Still, the block offers a few new insights about Olmec writing. Houston, who helped decipher Mayan writing, maintains that to make headway of an unknown language, pattern detection is a valuable tool.

"In the Cascajal block, there are patterns that are evident. (The Olmecs) are clearly being motivated by something grammatically," he said.

Houston also used pattern detection to hypothesize about the nature of the entire set of symbols: "It's not clear to me that it's an economic document because you would expect to find number-like symbols. Identifying numbers is not really a problem, but there was nothing like that, so it's about quantifying things. Some of the signs seem to be ritual implements."

The main controversy lies in the age of the block. It was originally discovered by construction workers and developers that had dug through a mound. Several clay shards and small artifacts lay very near the location of the block.

The authors of the report and principle researchers involved with its analysis concluded that it originated between 1100 and 900 BC, based on the fact that clay shards found around the block also date to this time.

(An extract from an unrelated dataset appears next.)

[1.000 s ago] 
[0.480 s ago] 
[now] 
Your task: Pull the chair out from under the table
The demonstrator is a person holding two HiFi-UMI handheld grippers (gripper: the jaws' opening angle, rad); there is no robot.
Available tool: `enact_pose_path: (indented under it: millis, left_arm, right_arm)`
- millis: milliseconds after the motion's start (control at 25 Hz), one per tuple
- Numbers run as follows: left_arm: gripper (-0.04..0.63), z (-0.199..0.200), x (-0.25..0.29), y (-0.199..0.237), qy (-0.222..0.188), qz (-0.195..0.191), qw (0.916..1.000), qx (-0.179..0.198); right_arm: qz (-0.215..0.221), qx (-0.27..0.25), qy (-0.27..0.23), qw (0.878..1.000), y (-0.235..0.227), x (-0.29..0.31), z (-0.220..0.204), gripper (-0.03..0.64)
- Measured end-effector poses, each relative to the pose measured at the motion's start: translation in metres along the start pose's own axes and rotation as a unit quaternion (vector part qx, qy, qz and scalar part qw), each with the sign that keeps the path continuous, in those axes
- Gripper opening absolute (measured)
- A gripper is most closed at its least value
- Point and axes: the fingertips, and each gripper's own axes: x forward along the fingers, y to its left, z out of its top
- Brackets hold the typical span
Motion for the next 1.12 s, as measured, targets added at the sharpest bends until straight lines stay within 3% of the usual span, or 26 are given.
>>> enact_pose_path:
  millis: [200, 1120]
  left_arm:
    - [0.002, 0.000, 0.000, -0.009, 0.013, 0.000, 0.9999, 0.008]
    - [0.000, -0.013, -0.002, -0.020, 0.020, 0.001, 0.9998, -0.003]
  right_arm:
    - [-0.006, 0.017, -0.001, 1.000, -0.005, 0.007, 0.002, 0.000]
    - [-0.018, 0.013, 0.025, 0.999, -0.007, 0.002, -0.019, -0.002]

"Generally you rely on context," said Houston. "The problem with this block is that it was not found in controlled excavations. We don't know where it came from in terms of levels of the sites."

Professor David Grove, Professor Emeritus of Anthropology at the University of Illinois Urbana-Champaign, finds these facts troubling. He has commented that he doesn't feel the clay shards qualify as contextual evidence and that the block is therefore dated incorrectly.

"I feel the block is a couple of hundred years younger than suggested in the Science article. I think it more likely dates to sometime between 700-500 BC," he mentioned. "I say that because in my opinion, some of those symbols only occur late in the Olmec period."

Overall, all researchers involved with Olmec or Mesoamerican study agree that the discovery and existence of the Cascajal Block is of major importance to history of the Olmecs and the history of language in the Western Hemisphere.

"It's important for two reasons," said Coe. "One, it establishes that the oldest civilization in that part of the world could write. Two, it's an entirely new system of writing,later writing systems don't look like it at all."

"It's a tantalizing discovery," Houston remarked. "I think it could be the beginning of a new era of focus on Olmec civilization."